夜色深沉,海風拂來,拍打著商館二樓的木窗。
燭光搖曳,映照出房間內幾張凝重的面孔。
雕花松木桌的木紋里似乎都滲著焦慮,阿隆索巴勃羅加爾薩端坐在桌后,骨節分明的手指捏著白瓷茶杯,青瓷蓋輕刮杯沿,發出清脆的聲響。
他故作從容地啜著溫熱的伯爵茶,可另一只手卻在卷成筒狀的密信上急促叩擊,指節泛白的節奏里,藏不住心底的波瀾。
對面的新華駐阿卡普爾科商務代表阿德羅帕普戈麥斯,眉頭擰成了疙瘩。
他指尖無意識地摩挲著茶杯邊緣,杯壁早已涼透,茶水在杯底晃出細碎的漣漪,像他此刻亂了章法的心緒。
“你確定這消息可靠嗎?”戈麥斯終于打破沉默,聲音壓得很低,卻帶著金屬般的緊繃。
阿隆索放下茶杯,杯底與桌面碰撞發出悶響。
“千真萬確!”他往前傾了傾身,燭火照亮他眼底的憤懣,“我父親從總督府侍從官那里親耳聽到的,后來又托人找了總視察官的貼身男仆核實。帕切科總督肯定已經被說動了,他們的胃口,遠不止你們在圣迭戈灣的勘探隊那么簡單。”

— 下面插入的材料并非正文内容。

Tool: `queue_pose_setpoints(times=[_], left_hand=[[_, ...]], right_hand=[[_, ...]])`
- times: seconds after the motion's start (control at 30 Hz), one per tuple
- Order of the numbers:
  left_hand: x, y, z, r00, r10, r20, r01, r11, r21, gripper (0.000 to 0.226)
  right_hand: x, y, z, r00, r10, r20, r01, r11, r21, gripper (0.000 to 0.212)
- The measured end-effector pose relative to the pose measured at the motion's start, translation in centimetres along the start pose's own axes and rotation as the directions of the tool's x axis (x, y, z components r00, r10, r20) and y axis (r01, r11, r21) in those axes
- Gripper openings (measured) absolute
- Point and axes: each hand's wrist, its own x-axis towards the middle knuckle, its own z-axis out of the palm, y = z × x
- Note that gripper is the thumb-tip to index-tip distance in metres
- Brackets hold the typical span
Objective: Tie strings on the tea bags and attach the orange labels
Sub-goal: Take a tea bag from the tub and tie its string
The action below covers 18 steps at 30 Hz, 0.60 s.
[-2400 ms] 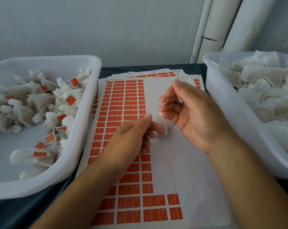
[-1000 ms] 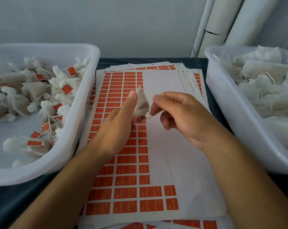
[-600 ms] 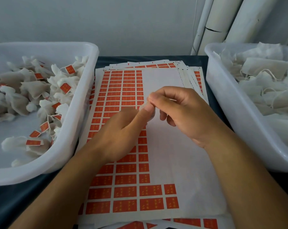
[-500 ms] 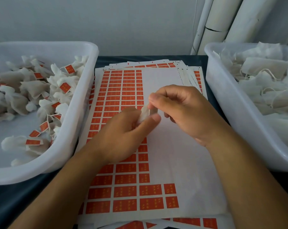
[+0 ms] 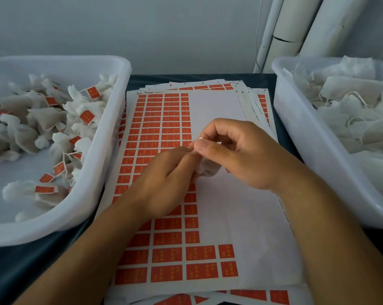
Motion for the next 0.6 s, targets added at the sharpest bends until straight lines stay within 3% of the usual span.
queue_pose_setpoints(times=[0.2,0.33,0.6], left_hand=[[0.19,0.04,-0.35,0.992,-0.114,-0.061,0.108,0.99,-0.088,0.05],[0.42,0.05,-0.35,0.978,-0.199,-0.065,0.191,0.975,-0.111,0.049],[0.4,0.66,-0.71,0.934,-0.339,-0.111,0.328,0.938,-0.112,0.044]], right_hand=[[-0.01,-0.1,-0.21,1.0,0.011,-0.014,-0.011,1.0,-0.014,0.012],[-0.17,-0.26,-0.13,1.0,0.03,0.003,-0.03,0.999,-0.036,0.02],[-0.54,-0.61,0.32,0.997,-0.07,0.041,0.076,0.983,-0.168,0.017]])
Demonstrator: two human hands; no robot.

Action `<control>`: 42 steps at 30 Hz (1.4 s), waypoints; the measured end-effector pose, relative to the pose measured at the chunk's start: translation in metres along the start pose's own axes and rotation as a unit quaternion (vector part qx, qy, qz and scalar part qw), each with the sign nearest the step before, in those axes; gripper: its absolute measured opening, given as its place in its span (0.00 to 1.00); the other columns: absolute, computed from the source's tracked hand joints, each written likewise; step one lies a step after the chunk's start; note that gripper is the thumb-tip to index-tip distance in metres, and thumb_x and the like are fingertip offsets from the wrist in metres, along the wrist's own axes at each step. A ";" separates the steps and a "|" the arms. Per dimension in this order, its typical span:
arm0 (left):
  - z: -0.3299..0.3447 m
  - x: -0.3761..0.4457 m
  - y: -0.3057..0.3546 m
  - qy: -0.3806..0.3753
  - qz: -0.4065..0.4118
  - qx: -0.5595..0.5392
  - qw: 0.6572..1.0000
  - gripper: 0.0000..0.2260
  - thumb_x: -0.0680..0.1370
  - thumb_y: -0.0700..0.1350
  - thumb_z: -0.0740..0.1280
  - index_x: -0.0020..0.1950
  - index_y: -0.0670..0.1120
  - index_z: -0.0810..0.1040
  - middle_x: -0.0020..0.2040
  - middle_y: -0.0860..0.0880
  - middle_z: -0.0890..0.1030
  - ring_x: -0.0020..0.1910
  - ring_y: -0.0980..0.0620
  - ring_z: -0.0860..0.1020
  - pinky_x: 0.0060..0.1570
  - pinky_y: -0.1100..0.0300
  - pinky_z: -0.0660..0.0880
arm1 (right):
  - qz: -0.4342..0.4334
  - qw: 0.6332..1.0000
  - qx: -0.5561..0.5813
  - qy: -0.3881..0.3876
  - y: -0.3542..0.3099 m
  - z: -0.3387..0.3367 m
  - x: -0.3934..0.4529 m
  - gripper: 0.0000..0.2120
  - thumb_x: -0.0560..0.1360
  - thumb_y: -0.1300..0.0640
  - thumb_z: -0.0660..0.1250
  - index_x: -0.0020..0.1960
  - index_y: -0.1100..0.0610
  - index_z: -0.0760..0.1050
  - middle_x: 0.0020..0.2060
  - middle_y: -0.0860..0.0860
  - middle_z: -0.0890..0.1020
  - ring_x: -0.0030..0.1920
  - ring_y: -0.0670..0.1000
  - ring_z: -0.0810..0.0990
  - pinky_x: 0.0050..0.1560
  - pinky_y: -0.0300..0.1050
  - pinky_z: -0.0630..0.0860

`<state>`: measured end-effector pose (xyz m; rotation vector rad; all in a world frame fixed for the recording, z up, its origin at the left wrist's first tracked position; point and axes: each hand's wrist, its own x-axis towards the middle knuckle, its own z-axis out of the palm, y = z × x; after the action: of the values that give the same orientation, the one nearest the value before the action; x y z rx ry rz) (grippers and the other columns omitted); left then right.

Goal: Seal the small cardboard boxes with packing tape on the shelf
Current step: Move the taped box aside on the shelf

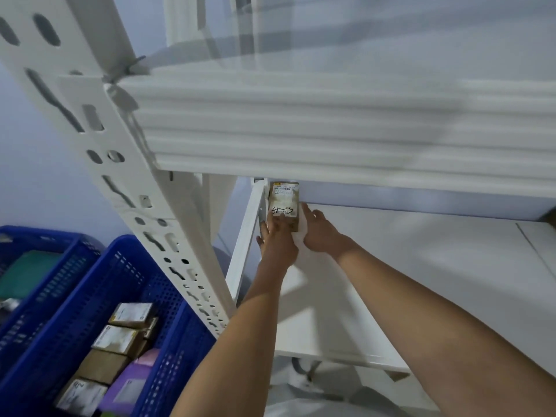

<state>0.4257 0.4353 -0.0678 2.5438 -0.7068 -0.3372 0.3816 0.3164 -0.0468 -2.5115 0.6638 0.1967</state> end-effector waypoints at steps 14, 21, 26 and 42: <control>0.065 -0.109 0.208 -0.197 0.197 0.019 0.960 0.28 0.84 0.46 0.57 0.81 0.44 0.49 0.81 0.42 0.53 0.79 0.41 0.52 0.75 0.38 0.55 | 0.303 0.941 0.006 0.152 0.174 -0.088 -0.227 0.35 0.82 0.53 0.59 0.82 0.51 0.44 0.78 0.61 0.52 0.73 0.63 0.64 0.72 0.59 0.65; 0.127 -0.201 0.333 -0.264 0.277 0.045 0.923 0.28 0.83 0.47 0.57 0.81 0.46 0.51 0.77 0.40 0.62 0.73 0.38 0.65 0.72 0.41 0.63 | 0.399 0.890 0.051 0.215 0.294 -0.122 -0.367 0.34 0.82 0.53 0.59 0.82 0.50 0.44 0.77 0.59 0.55 0.71 0.62 0.66 0.69 0.58 0.67; 0.185 -0.279 0.433 -0.295 0.309 0.053 0.902 0.28 0.82 0.47 0.58 0.81 0.47 0.52 0.75 0.39 0.64 0.72 0.37 0.66 0.70 0.42 0.65 | 0.435 0.854 0.104 0.265 0.400 -0.139 -0.486 0.40 0.75 0.49 0.62 0.81 0.53 0.47 0.74 0.61 0.60 0.71 0.63 0.67 0.67 0.57 0.71; 0.266 -0.232 0.583 -0.222 0.207 0.037 0.952 0.28 0.83 0.48 0.57 0.81 0.46 0.52 0.75 0.39 0.63 0.72 0.37 0.66 0.69 0.43 0.67 | 0.346 0.894 0.122 0.256 0.567 -0.244 -0.460 0.31 0.81 0.58 0.60 0.80 0.56 0.50 0.70 0.63 0.64 0.66 0.65 0.71 0.67 0.57 0.71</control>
<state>-0.1068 0.0200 0.0229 2.3208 -1.4134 -0.7549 -0.2981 -0.0390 0.0235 -1.9815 1.6729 -0.3015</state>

戈麥斯的手指猛地一頓,指腹在冰涼的杯沿掐出紅痕:“他們哪來的底氣?”
“你是指財政嗎?”阿隆索笑著問道。
“不錯。”戈麥斯點了點頭,“據我們所知,總督區的財政早就入不敷出,就連軍隊里的士兵軍餉都能拖欠半年以上的時間。他們哪來的資金,跟我們新華打一場跨越數千公里的海戰?”
“總督區的財政是早已空空如也,一時半會也確實拿不出多余的資金征召軍隊,發起一場大規模的遠征行動。但是,現在嘛,情況就不同了。”
阿隆索嘆了一口氣,從抽屜里取出一份蓋著王室印章的文件,輕輕地推到戈麥斯面前,最上面的一份寫著“特別獻金令”。
“那位總視察官羅列出了一百六十多個‘嫌疑走私者’和‘偷稅者’的名單,每個名字后面都標著贖罪金額。”他指著文件角落的批注,“這里寫著‘逾期不交者,將接受檢審庭的審判和定罪’,所以,沒有人敢賭這位半島來的老爺說的是不是恐嚇的言語。”
“這不是赤果果的勒索嗎?”戈麥斯瞪大了眼睛,“這位總視察官就不怕得罪整個總督區的官員和貴族?”
“因為,他是王國首席大臣奧利瓦雷斯伯爵的親侄子。”阿隆索苦笑一聲,“當然,也有傳聞,說他其實是伯爵的私生子。而且,他還擔任過國王陛下的貼身侍從官,深得陛下喜愛和信任。”
“你們加爾薩家族繳納了多少?”戈麥斯好奇地問道。
“三萬比索!”阿隆索怔了一下,隨即恨恨地說道:“除此之外,我們還額外向他個人進獻了價值一萬比索的禮品和墨西哥‘特產’。”
墨西哥的“特產”是白銀!
“三萬比索。”戈麥斯被驚到了,“你們一家就進獻了三萬比索,那么一百六十多個涉嫌走私和偷稅者全都屈服的話,那豈不是要繳納總計超過……,超過……好幾百萬比索。這么多錢,足夠總督區建立一支數萬人規模的大軍了!”